JENNIFER PAHLKA, EXECUTIVE DIRECTOR, CODE FOR AMERICA: It's really remarkable when you think of what we don't like about government, we, the people, created. So if we created it, we can also fix it.

GUPTA: Dan Selec is also using technology to fill a need, adult students on the autism spectrum.

DAN SELEC, FOUNDER/CEO NONPAREIL INSTITUTE: We want to be the Apply of autism.

GUPTA: He's teaching them to make a living in the tech industry.

SELEC: If you want to know what terror is, find out your child has a disability. As a parent we all ask the same question, what happens when we're gone?

GUPTA: The unemployment rate for the almost half a million autistic adults is startling.

UNIDENTIFIED FEMALE: The standard is about 90 percent of individuals on the autism scale who are adults are either unemployed or underemployed.

SELEC: It's very limited in the number of job opportunities individuals with autism have. The pay is typically very poor, if they get paid at all.

GUPTA: Dan Selec is on a mission to change that, creating an institute based just outside of Dallas, Texas. Today we'll take you inside his hybrid tech company for an intimate look at his resolution to empower adults on the autism spectrum all over the world. I'm Dr. Sanjay Gupta and this is "THE NEXT LIST."

SELEC: Nonpareil is a person or thing so excellent as to have no equal or match. And that really comes from how we as parents think about our kids. Today we're competing in several marketplaces. We compete in the iTunes store and Google Play and most of the mobile platform stores. We even have some product in iBooks.

JACOB WATERS, STUDENT, NONPAREIL INSTITUTE: This story is just mainly about one spirit that represents both good and bad until it separates into two.

SELEC: This is a place where we take adults from the autism spectrum and we provide them technology training. They learn to work in teams, and ultimately we have a campus vision where they'll come together and live.

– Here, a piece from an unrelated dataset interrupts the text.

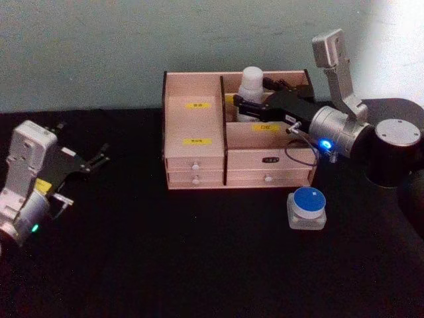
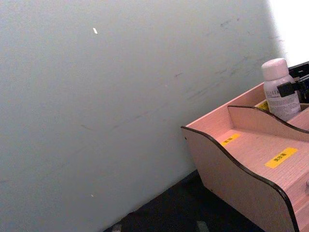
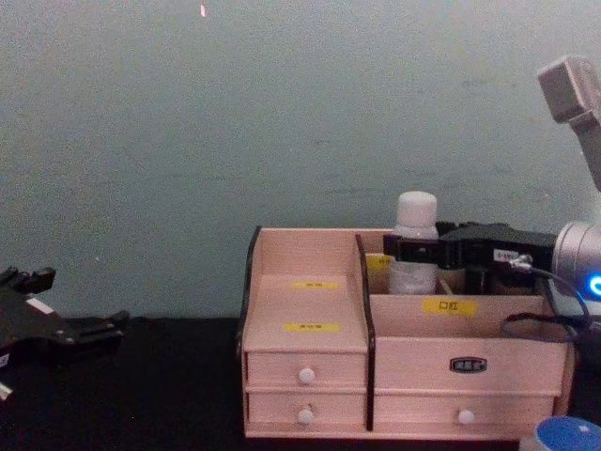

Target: Pick up the facial cleanser and watermelon frost from the table and place them into the tiered storage box.

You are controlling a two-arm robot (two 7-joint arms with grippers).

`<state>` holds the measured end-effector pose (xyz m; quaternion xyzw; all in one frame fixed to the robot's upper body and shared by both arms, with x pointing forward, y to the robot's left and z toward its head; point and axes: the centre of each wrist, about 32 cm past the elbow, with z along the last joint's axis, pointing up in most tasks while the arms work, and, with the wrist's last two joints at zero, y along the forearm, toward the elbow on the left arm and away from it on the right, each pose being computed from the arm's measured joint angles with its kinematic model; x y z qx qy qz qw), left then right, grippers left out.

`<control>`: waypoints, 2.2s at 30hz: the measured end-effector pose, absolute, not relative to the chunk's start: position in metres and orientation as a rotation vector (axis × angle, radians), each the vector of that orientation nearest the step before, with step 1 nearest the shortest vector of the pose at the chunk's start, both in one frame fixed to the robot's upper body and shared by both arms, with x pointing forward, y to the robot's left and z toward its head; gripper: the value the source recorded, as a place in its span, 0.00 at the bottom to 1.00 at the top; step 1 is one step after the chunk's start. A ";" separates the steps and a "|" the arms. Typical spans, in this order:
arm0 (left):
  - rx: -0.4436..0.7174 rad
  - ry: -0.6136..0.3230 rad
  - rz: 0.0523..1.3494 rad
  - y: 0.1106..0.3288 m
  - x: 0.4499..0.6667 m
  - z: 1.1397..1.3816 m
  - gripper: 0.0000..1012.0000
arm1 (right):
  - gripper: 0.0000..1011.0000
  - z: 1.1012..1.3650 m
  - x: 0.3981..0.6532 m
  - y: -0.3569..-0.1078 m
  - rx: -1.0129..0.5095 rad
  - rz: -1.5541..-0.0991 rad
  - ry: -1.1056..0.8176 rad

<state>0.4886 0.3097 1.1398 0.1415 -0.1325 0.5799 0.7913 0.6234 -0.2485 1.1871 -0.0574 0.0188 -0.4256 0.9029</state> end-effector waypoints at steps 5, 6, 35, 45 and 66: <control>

ADAM JEFFRIES, STUDENT, NONPAREIL INSTITUTE: I basically make sure it makes the stuff while physically being there and make a move.

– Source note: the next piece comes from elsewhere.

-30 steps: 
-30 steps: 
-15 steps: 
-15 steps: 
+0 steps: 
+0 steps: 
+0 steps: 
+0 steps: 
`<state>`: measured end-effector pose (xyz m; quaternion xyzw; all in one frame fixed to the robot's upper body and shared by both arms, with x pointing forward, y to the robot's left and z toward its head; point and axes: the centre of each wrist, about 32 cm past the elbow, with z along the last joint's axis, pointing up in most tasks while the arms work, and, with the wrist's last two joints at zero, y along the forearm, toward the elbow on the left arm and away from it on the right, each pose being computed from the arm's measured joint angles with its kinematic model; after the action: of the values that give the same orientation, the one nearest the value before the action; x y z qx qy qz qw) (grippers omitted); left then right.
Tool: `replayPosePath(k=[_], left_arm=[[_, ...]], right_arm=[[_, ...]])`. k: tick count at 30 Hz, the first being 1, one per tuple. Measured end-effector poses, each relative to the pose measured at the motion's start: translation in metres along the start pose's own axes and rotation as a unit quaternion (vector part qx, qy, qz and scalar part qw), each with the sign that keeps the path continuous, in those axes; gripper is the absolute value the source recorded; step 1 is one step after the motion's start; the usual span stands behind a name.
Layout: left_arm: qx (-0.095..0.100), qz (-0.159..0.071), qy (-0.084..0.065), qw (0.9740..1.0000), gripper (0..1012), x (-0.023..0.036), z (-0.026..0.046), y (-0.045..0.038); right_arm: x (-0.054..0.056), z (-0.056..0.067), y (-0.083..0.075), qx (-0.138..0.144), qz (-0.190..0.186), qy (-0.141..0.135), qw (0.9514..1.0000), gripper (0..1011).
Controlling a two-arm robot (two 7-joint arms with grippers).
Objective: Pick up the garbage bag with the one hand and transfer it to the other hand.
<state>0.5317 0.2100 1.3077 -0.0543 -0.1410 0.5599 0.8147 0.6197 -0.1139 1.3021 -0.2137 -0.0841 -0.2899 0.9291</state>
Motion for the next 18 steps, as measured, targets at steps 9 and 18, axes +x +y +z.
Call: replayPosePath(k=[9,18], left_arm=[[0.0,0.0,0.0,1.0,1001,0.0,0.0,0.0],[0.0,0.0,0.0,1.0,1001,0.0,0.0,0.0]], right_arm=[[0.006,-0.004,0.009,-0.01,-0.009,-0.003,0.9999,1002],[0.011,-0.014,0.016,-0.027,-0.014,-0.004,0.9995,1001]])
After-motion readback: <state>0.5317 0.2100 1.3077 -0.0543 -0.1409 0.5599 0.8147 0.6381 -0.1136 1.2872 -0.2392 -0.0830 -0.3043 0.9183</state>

SELEC: We are non-profit. We are funded largely by our student fees, by the support we get from the community. But ultimately, it's about fulfilling lives.

JEREMY GAGE FERRIS, STUDENT, NONPAREIL INSTITUTE: For me and probably a lot of people, I never expected to make video games. They might be lucky enough just to get a janitor's job like I had for a few years. And then just going from that to this, that's just a miracle for a large group of people like us.

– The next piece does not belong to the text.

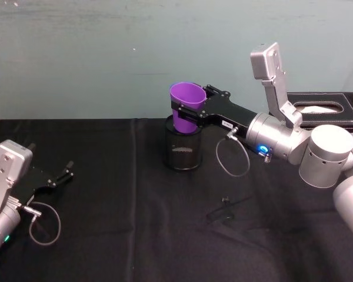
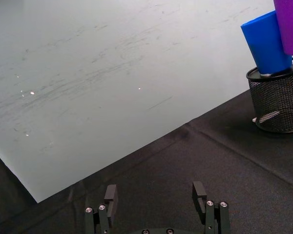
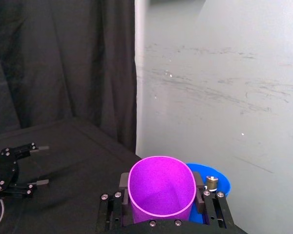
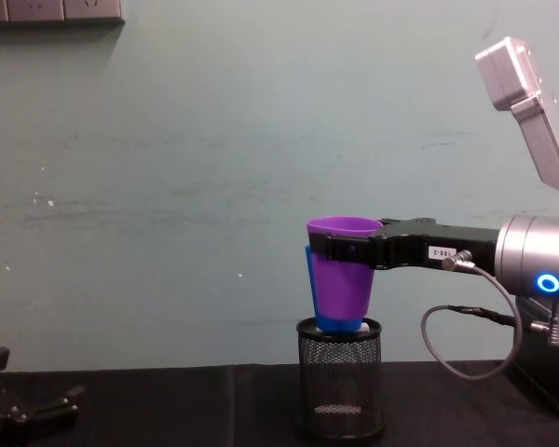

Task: Pick up one cup with a gripper and tap it against the other cup.

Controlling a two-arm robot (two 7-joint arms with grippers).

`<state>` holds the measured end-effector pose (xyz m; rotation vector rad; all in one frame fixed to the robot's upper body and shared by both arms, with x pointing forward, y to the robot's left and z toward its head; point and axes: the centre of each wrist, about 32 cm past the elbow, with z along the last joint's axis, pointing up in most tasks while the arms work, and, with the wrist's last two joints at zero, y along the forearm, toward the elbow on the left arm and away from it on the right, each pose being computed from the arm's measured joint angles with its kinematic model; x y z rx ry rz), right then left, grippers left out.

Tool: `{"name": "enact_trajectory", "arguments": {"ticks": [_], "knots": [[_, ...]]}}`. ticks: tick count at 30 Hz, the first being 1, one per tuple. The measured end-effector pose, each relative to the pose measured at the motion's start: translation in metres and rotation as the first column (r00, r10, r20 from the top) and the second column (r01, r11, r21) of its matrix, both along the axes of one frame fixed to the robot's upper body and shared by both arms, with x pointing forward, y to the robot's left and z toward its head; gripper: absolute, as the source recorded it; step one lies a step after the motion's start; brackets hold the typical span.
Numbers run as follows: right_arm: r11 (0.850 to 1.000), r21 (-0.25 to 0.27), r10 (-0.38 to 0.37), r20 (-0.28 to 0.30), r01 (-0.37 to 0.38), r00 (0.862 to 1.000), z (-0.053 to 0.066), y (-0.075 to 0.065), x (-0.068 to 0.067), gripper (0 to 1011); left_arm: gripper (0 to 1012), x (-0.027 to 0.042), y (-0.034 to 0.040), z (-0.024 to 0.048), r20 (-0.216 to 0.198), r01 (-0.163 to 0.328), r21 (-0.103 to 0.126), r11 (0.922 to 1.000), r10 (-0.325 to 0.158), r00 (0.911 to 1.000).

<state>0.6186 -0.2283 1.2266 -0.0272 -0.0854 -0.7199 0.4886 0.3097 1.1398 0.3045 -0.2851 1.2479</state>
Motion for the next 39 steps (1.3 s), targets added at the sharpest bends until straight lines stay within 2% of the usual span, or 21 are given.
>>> {"name": "enact_trajectory", "arguments": {"ticks": [39], "knots": [[1.000,0.000,0.000,0.000,0.000,1.000,0.0001,0.0001,0.0000,739,1000,0.0000,0.0000,0.0000,0.000,0.000,0.000,1.0000,0.000,1.0000]]}}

JIM CONNELL, A.J. DREXEL AUTISM INSTITUTE: Autism is a developmental disorder that's typically characterized by three types of impairments. One is social impairment, the second is the communication impairment, and then the third is typically described as repetitive or repeated behaviors.

NITA BOLES, MOTHER OF NONPAREIL INSTITUTE STUDENT: Some people pace when they get a little nervous, and some people cough or have tics and for that reason may not be able to maintain a job.

SELEC: This population faces challenges in a way that makes it difficult for corporate America to easily accommodate their needs. Business is business. Nonparel is a company that exists to serve the needs of its employees.

The learning process here is directed toward removing the negatives. This is our cloud-based engagement application called NP connect. It's a piece of software that I wrote that really allows us to better engage our students in both training and from the production standpoint.

We just have a ton of training resources that you could look at, many, many videos, PDF files, lots of information that as a team we've gathered over time. So when you've kind of gone through all the training and all the courses, you begin to get assignments and campaigns. And campaigns are a product that's going to market. Each of these individuals comes into our program and is able to experience these great tools that allow them to innovate and take these great, creative ideas and turn them into content that they can share with the world.

AARON WINSTON, STUDENT, NONPAREIL INSTITUTE: The four games we have on the iTunes store right now are NPI-Soribon, NPI Car Track, NPI Tap It, and NPI Space. Live Wire is coming up, and Dots and Boxes is another game that's coming up.

My name is Aaron Winston. I've been at Nonpareil for two and a half years.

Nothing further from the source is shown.